Eight years ago I was awakened in the middle of the night by three Somerville police officers pointing flashlights and weapons in my face. They had received a call which Verizon had erroneously traced to my house; somebody claiming they had weapons and were going to either hurt themselves or someone else, I don't know. I honestly don't know the details of the call beyond that. Once the police realized they were indeed in the wrong house and neither the naked man they just scared out of bed, nor his cat, nor his other housemates were about to commit a crime, they turned off the tough guy act.
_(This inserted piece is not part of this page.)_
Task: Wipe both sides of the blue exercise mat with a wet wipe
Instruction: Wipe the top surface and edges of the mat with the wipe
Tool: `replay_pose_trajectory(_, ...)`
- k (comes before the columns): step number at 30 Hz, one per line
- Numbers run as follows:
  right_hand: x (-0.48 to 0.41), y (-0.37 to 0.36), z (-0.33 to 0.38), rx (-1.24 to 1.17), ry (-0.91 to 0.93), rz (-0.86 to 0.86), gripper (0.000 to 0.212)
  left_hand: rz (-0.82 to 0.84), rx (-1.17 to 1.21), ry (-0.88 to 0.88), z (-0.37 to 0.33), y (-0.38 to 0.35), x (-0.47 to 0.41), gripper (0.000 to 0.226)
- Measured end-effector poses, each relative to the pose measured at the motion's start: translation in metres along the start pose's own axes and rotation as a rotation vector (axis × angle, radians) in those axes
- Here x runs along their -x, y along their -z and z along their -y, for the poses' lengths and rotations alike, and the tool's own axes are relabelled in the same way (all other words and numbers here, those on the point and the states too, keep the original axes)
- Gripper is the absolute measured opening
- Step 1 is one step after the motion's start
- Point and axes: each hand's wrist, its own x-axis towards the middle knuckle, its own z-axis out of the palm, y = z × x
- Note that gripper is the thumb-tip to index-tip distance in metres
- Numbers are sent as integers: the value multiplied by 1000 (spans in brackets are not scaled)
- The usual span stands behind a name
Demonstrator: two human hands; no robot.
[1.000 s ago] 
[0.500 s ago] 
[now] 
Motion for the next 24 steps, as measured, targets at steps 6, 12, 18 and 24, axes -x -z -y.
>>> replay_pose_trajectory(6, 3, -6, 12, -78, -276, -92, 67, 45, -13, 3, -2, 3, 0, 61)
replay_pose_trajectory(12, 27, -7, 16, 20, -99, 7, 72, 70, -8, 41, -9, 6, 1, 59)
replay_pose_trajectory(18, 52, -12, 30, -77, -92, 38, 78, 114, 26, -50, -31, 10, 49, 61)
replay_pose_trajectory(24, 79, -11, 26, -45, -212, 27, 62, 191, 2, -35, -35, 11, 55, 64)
They stayed police-professional, true to duty, even as they explained to us just why and how they had broken into our home (they broke in through our back kitchen door after trying the doorbell; we were all on the third floor sleeping in closed-off rooms with fans on) and that if we wanted, we could try to request reimbursement from the City of Somerville for our kitchen door, broken beyond repair, but "good luck with that". They didn't give names or badge numbers (honestly I think we were still so shocked we forgot to ask), they assured us the "full report" of all they had done would be available to view in a few weeks, and then they left us without so much as an apology.

The police never apologize.

That incident was the start of a lot of changes in my life, some good and some bad, many of which still affect me to this day. I'm not including it in this piece as an ego signal boost, neither as a message of "Oh I totally understand what the people of Ferguson are going through because look what happened to me me me" nor a message of "gee if a white middle-class guy can't be safe around cops, who can?" because honestly those are both crass as all hell. What I'm saying is that something has happened in America--let's not quibble when, it's happened--which should give us all considerable worry about the handling of authority, enough to find ways to stop it or at least make sure those who deserve justice get it. The cops who busted in on us in 2006 were Regular Guys. They had names, families, houses nearby, facial hair. They were doing what they considered to be their job. They backed off when they realized their error, which to be fair was the appropriate response. Maybe they laughed about it after their shift, maybe they just forgot it in all the paperwork. They've gone on with their lives and I certainly don't wish them any ill nor do I seek damages this long after the fact. They got it out of their system first; I'm still working on it though time does help mellow the memories. The emotions mellow much slower. Still, I can't begrudge them anything-- but I can no longer trust them.

And losing trust in local law enforcement is a terrifying outcome indeed.